▶ WHAT THIS TASK INVOLVES: Reproduce exactly the lines from the top of the records below through the line holding "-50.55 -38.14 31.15".

START DATA RECORDS

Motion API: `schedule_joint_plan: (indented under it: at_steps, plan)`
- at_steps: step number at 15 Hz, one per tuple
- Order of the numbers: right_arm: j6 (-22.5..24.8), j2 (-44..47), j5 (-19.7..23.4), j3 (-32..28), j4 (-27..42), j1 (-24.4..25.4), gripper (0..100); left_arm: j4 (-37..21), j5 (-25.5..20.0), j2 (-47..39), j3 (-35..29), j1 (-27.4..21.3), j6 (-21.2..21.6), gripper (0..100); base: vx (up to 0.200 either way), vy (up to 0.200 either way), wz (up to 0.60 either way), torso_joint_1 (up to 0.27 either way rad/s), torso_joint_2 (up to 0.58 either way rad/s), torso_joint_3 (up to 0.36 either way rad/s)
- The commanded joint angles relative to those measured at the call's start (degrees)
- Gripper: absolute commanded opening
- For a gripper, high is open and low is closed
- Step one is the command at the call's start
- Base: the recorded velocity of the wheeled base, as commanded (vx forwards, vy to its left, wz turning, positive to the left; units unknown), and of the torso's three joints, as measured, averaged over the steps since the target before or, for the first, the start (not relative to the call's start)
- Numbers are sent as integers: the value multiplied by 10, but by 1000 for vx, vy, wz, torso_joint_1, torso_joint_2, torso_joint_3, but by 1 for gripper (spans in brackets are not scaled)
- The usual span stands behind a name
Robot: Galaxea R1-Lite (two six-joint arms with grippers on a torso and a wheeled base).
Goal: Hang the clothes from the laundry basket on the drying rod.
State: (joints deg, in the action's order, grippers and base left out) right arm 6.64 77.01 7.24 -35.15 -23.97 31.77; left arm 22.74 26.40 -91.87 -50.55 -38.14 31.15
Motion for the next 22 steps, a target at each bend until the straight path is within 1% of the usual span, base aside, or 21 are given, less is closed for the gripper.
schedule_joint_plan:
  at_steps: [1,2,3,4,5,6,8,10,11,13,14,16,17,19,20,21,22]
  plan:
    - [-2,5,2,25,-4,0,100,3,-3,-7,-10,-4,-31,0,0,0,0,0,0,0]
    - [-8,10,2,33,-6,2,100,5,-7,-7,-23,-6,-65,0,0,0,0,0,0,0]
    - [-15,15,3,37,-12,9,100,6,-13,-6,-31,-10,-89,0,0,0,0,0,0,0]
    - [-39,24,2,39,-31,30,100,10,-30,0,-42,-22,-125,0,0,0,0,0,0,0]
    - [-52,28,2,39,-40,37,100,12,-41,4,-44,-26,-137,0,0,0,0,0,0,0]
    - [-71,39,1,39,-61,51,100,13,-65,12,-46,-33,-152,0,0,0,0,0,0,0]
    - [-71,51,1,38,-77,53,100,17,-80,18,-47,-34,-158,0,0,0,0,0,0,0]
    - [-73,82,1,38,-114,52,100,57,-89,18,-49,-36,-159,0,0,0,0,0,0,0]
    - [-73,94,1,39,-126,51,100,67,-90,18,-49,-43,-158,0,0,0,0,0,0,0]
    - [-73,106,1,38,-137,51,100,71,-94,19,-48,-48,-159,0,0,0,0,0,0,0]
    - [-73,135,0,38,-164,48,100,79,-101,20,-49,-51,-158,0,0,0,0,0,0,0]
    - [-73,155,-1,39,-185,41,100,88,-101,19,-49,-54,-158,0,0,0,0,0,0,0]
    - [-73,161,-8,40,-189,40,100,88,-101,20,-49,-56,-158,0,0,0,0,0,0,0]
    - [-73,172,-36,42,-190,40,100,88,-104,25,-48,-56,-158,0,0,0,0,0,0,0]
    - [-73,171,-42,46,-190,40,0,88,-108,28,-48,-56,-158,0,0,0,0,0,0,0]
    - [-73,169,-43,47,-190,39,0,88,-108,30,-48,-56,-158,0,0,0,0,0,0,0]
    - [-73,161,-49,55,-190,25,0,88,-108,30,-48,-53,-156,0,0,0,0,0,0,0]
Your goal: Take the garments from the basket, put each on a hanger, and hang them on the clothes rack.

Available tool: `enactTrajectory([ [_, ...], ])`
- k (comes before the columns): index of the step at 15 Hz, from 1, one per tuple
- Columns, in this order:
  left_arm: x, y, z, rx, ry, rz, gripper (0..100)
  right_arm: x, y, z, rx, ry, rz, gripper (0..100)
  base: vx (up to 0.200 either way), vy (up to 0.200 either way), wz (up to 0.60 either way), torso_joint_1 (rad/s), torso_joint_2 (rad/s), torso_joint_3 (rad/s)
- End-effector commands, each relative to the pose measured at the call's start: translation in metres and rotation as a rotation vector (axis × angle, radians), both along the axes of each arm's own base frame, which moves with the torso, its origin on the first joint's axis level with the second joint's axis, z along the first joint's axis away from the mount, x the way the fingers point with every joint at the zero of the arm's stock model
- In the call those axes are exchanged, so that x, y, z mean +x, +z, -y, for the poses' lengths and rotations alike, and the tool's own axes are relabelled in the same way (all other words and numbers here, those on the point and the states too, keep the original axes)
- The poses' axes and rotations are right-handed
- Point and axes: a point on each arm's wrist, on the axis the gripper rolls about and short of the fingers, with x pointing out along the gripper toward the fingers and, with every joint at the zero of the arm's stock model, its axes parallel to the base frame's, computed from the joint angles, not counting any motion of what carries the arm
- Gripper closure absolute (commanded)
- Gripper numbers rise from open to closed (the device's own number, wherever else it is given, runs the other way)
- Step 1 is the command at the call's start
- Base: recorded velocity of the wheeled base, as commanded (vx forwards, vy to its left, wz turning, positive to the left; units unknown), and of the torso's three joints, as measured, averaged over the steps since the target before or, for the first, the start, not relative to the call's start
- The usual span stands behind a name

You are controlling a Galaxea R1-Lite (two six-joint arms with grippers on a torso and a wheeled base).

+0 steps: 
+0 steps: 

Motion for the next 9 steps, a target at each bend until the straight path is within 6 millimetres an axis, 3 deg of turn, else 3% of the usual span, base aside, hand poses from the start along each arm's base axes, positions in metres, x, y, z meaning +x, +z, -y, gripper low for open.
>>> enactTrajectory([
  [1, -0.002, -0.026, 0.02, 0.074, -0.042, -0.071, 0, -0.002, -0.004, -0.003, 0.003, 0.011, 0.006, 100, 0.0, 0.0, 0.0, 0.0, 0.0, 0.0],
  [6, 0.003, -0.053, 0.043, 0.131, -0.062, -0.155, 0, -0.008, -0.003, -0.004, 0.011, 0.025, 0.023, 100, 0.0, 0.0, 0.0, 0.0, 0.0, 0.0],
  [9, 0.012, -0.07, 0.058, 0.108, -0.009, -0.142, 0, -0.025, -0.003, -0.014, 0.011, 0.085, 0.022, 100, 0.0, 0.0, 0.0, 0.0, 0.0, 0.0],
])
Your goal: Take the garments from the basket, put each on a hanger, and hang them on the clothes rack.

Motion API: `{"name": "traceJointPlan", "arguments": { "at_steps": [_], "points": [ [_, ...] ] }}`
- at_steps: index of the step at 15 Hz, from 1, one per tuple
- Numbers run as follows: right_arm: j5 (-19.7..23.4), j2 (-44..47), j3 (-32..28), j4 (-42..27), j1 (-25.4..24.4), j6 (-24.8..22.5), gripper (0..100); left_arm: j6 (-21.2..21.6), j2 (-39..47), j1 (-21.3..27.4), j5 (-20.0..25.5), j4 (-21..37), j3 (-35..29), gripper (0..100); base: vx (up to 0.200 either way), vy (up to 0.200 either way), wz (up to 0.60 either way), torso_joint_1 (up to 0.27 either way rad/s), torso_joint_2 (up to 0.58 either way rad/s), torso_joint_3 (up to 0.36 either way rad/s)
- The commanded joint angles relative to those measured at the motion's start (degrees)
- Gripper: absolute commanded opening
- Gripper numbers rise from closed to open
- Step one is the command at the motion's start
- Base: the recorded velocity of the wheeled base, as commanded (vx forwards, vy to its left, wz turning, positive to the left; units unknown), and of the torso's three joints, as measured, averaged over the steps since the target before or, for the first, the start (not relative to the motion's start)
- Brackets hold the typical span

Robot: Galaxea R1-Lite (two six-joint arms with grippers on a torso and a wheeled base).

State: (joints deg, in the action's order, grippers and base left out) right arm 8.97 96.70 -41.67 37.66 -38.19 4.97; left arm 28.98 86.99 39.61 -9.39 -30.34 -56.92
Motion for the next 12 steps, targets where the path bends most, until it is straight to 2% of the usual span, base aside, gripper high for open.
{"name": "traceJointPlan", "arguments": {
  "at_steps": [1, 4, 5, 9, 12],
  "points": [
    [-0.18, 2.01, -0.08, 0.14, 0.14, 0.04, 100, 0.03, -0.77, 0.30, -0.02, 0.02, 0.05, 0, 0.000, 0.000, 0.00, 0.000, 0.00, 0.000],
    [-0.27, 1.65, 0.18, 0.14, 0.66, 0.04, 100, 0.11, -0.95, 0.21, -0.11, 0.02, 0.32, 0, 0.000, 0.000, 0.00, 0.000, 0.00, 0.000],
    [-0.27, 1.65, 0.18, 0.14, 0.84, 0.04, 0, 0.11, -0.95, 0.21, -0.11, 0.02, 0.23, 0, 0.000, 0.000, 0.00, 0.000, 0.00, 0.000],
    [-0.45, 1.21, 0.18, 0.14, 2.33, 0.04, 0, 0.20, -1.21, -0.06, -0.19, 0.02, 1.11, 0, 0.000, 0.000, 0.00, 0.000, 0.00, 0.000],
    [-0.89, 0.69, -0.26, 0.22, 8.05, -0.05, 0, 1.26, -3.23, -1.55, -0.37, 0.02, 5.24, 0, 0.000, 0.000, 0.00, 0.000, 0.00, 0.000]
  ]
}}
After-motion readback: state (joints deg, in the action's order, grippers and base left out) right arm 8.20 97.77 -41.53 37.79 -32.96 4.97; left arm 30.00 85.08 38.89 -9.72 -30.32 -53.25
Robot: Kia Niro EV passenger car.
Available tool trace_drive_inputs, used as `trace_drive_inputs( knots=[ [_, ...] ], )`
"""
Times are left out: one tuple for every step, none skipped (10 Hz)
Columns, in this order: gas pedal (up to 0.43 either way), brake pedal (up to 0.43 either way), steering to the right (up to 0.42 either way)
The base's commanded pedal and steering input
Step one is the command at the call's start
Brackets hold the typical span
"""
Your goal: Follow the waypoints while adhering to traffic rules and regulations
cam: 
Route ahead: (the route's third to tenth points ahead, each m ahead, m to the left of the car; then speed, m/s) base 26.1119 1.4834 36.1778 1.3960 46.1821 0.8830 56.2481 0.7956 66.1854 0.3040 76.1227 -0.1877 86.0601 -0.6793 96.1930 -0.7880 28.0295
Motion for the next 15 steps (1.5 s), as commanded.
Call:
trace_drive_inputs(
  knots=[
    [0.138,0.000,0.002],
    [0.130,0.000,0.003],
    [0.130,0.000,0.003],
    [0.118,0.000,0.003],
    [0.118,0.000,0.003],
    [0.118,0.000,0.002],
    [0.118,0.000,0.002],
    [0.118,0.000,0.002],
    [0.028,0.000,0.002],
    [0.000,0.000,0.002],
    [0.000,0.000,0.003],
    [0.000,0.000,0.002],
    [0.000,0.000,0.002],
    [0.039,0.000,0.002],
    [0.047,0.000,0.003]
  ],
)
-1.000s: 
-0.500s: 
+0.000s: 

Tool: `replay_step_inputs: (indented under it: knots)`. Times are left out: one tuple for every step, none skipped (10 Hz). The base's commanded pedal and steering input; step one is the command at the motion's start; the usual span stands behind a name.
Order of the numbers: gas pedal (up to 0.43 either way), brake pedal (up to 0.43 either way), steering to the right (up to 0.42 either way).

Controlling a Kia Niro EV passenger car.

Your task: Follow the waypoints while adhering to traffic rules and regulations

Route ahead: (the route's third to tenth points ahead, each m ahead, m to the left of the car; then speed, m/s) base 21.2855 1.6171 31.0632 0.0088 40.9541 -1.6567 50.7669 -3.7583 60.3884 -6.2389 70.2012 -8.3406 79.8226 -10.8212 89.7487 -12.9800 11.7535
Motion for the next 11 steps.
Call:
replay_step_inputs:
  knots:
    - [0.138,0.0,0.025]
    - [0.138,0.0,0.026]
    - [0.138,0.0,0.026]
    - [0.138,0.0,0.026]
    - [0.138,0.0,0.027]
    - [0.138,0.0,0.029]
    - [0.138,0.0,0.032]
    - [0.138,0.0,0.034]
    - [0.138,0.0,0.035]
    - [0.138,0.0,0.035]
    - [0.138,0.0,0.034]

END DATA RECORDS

▶ RESULT OF THIS EXERCISE:
Motion API: `schedule_joint_plan: (indented under it: at_steps, plan)`
- at_steps: step number at 15 Hz, one per tuple
- Order of the numbers: right_arm: j6 (-22.5..24.8), j2 (-44..47), j5 (-19.7..23.4), j3 (-32..28), j4 (-27..42), j1 (-24.4..25.4), gripper (0..100); left_arm: j4 (-37..21), j5 (-25.5..20.0), j2 (-47..39), j3 (-35..29), j1 (-27.4..21.3), j6 (-21.2..21.6), gripper (0..100); base: vx (up to 0.200 either way), vy (up to 0.200 either way), wz (up to 0.60 either way), torso_joint_1 (up to 0.27 either way rad/s), torso_joint_2 (up to 0.58 either way rad/s), torso_joint_3 (up to 0.36 either way rad/s)
- The commanded joint angles relative to those measured at the call's start (degrees)
- Gripper: absolute commanded opening
- For a gripper, high is open and low is closed
- Step one is the command at the call's start
- Base: the recorded velocity of the wheeled base, as commanded (vx forwards, vy to its left, wz turning, positive to the left; units unknown), and of the torso's three joints, as measured, averaged over the steps since the target before or, for the first, the start (not relative to the call's start)
- Numbers are sent as integers: the value multiplied by 10, but by 1000 for vx, vy, wz, torso_joint_1, torso_joint_2, torso_joint_3, but by 1 for gripper (spans in brackets are not scaled)
- The usual span stands behind a name
Robot: Galaxea R1-Lite (two six-joint arms with grippers on a torso and a wheeled base).
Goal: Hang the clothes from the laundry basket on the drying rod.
State: (joints deg, in the action's order, grippers and base left out) right arm 6.64 77.01 7.24 -35.15 -23.97 31.77; left arm 22.74 26.40 -91.87 -50.55 -38.14 31.15

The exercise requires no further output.